■ Task directions:
Check each line of the listing below for the string "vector", then give only the number of lines where it occurs.

──────── Data section

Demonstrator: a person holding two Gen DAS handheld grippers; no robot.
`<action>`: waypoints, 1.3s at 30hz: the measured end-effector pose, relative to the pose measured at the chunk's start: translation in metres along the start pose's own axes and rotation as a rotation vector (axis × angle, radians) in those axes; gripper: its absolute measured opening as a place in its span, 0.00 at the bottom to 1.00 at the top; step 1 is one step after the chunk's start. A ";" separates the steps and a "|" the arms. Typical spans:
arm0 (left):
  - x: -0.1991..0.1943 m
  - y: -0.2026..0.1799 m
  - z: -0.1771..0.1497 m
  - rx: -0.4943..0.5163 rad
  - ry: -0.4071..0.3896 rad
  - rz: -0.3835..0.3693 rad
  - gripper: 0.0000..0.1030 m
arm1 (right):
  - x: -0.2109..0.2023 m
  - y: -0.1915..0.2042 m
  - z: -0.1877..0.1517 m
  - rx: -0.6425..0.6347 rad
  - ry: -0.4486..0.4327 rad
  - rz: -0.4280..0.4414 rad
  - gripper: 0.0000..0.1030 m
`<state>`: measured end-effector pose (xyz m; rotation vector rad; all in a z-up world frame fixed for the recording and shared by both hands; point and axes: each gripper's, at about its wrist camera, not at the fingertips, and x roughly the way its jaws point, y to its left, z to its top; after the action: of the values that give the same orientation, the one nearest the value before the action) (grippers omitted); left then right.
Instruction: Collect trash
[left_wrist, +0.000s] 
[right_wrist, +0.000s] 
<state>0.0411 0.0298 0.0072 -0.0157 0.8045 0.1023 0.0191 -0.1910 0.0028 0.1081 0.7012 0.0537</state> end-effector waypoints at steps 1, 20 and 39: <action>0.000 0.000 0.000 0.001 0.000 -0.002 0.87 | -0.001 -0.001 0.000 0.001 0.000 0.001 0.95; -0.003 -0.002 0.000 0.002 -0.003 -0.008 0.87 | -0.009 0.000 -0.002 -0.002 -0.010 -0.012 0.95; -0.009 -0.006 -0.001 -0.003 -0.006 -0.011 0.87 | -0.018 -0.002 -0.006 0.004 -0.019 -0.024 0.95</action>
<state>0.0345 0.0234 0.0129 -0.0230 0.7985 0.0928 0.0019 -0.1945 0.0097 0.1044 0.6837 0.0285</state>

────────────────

■ Answer section:
2